"""

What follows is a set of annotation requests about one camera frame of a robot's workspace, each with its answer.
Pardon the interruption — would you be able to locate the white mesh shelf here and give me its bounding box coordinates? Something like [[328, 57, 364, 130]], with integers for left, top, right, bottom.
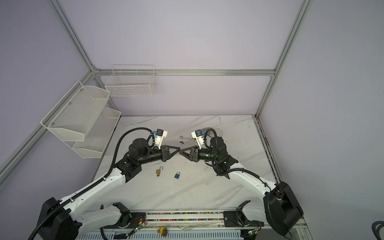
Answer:
[[41, 82, 111, 142], [72, 108, 121, 159]]

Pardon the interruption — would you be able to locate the brass padlock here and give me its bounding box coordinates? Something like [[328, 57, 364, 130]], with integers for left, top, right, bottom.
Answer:
[[156, 166, 164, 177]]

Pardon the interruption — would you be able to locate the aluminium rail bed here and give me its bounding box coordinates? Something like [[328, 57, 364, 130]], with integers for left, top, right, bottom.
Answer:
[[74, 207, 313, 240]]

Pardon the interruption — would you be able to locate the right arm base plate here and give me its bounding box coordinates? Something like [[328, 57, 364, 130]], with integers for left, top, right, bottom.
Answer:
[[223, 200, 265, 228]]

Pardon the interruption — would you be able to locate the lower white mesh shelf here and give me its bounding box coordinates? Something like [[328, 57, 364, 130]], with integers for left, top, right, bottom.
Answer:
[[72, 108, 121, 159]]

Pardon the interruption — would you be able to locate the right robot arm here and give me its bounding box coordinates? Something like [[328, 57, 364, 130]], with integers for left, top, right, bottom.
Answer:
[[179, 137, 304, 237]]

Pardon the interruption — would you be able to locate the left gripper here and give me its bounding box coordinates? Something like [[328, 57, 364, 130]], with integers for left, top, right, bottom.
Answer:
[[138, 145, 180, 166]]

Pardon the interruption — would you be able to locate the clear plastic cup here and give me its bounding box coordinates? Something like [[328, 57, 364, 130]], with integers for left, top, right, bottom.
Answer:
[[214, 129, 224, 137]]

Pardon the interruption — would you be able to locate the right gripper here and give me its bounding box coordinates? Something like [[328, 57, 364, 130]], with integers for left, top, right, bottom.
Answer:
[[179, 145, 219, 164]]

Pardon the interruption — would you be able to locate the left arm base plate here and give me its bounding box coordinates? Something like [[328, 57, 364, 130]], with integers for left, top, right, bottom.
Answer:
[[104, 212, 147, 229]]

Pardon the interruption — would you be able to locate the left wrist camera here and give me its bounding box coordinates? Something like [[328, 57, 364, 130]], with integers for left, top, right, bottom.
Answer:
[[153, 129, 168, 149]]

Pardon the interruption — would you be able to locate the upper white mesh shelf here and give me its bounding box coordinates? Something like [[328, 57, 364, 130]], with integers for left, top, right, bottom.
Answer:
[[41, 82, 111, 142]]

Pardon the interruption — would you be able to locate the white wire basket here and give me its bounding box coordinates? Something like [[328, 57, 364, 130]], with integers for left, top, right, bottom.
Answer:
[[105, 65, 157, 97]]

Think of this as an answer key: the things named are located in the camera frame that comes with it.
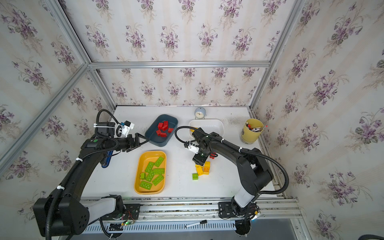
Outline yellow lego brick pile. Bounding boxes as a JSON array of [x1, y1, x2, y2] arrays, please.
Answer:
[[195, 165, 204, 176]]

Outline green lego brick top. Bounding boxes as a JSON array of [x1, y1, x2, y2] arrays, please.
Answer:
[[153, 168, 165, 175]]

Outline small green lego brick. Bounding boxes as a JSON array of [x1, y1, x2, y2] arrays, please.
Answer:
[[192, 173, 199, 181]]

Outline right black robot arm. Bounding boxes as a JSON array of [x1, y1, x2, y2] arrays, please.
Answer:
[[175, 126, 290, 216]]

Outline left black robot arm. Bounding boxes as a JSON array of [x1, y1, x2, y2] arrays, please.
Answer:
[[33, 110, 149, 240]]

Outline dark teal plastic bin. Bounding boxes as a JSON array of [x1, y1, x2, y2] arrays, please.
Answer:
[[145, 114, 179, 147]]

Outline blue stapler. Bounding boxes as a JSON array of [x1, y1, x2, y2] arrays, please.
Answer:
[[100, 151, 113, 168]]

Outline white plastic bin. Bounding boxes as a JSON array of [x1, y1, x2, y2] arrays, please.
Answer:
[[189, 119, 225, 136]]

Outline light blue desk clock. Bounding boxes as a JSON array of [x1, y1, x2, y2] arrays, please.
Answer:
[[194, 107, 207, 120]]

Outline yellow plastic tray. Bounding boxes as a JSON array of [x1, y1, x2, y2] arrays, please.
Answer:
[[134, 151, 167, 195]]

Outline yellow pen cup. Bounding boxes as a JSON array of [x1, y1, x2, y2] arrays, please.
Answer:
[[241, 119, 268, 145]]

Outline black marker pen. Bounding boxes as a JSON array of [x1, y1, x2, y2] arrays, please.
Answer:
[[185, 220, 208, 228]]

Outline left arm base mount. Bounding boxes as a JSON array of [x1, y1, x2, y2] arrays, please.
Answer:
[[102, 204, 141, 222]]

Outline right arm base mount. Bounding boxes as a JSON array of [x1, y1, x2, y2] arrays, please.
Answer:
[[218, 202, 238, 220]]

"""

▶ _What is being asked_:
Wherever the string "plate" occurs in the entries, copy that whole line.

▶ _Expected output_:
Pardon the interruption — would you be able to locate the right arm base plate here and give me its bounding box coordinates? Something like [[328, 57, 364, 130]], with integers for left, top, right, bottom.
Pardon the interruption — would you be able to locate the left arm base plate here and give me its bounding box coordinates? Something like [[328, 57, 364, 130]], with integers for left, top, right, bottom.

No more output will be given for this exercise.